The stock traders that have used the EMA indicator as a technical analysis imply that EMA gives more weightage if calculated for a shorter period. This is because they believe that the recent data shows accurate readings or can identify coming trends more accurately.


However, most stock traders also believe that calculating the weightage power of shorter EMA causes biased results or false readings as price trends keep changing with each passing day.


Moreover, the exponential moving average indicator only deals with the historic data for identifying price movements of the stocks. Yet, now the market structure reflects enough information that the traders may require to set their trading strategies, so it seems unnecessary.

FAQs

Does EMA work as standalone in stock trading?

An exponential moving average can be used alone too to identify price trends and patterns in stock trading. It can also provide accurate data regarding ideal buying and selling points by identifying price trends and adjusting them accordingly to ensure maximum profit.

 

What time frames work best with EMA in stocks?

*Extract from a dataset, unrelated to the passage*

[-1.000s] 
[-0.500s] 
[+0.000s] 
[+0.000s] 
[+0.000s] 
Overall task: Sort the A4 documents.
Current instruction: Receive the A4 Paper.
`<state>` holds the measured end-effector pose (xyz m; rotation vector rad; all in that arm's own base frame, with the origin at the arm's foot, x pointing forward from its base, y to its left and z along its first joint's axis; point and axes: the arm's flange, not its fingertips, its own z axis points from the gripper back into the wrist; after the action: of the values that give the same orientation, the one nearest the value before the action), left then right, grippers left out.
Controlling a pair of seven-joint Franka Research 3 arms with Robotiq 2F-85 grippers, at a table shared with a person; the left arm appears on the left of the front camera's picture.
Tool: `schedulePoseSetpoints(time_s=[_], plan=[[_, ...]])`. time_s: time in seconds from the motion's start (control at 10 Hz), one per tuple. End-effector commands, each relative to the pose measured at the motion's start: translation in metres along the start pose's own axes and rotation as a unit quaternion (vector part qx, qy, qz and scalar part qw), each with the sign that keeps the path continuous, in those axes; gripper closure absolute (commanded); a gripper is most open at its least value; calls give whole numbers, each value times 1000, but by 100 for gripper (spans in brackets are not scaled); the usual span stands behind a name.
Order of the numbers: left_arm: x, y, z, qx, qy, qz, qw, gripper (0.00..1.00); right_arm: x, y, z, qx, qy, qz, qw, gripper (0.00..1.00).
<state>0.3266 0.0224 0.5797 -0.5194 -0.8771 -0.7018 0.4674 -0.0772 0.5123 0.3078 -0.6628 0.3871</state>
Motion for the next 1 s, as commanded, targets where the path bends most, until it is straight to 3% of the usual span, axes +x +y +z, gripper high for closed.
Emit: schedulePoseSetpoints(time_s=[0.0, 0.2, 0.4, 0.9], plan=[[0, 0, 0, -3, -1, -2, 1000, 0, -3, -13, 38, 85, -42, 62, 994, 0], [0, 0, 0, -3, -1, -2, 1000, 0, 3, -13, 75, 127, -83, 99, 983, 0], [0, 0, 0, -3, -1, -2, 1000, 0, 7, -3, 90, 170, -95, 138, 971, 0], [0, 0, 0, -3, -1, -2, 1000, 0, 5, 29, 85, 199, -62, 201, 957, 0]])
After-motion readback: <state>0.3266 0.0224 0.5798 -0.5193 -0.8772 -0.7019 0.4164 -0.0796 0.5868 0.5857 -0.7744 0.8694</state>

Mostly the traders use the 50 to 200-day timeframes for setting the EMA for a longer period. However, traders set shorter period EMA's at 12 to 26 days. So, it depends on the trading strategies that the stock traders are utilizing. Moreover, these two EMA can also be used together.

Does EMA require modification for different securities or assets?

An indicator requires frequent modification as per the current trading strategy to ensure accuracy. Not all the securities or stocks fit in the same timeframe or follow the same pattern, so timely modification is necessary accordingly. It is suggested to set EMA for shorter timeframes.

Which timeframe is preferable for EMA in day stocks trading?

Usually, day traders use the EMA indicator for technically analyzing their asset's prices. As a result, they often calculate their EMA either 12 days or a maximum of 26 days. This timeframe is preferable as EMA shows greater weightage on the recent prices or shorter timeframes.

Is EMA beneficial for swing trading?

EMA is also used in swing trading. Most swing traders believe that calculating EMA of a longer time frame helps you identify the general trend of a security or a market. Mostly the 50 to 100 days EMA is used by long-term stock traders.

Bottom line

Both the types of moving average indicators work equally fine, yet their functions differ from each other. EMA is the most preferable over SMA as it is more efficient in identifying price movements and cross trends in the stock market.


Although the number of EMA and timeframe depends on the trader's strategies and the type of asset you want to trade in the market, it is preferable because it gives greater weightage power to the recently closed prices.


Conclusively, EMA doesn't lag much and works efficiently for almost both the day and swing traders. In addition, the EMA chart offers different lines for different indications that make it easy to read. So, apart from limitations and disadvantages, EMA is preferable in stocks.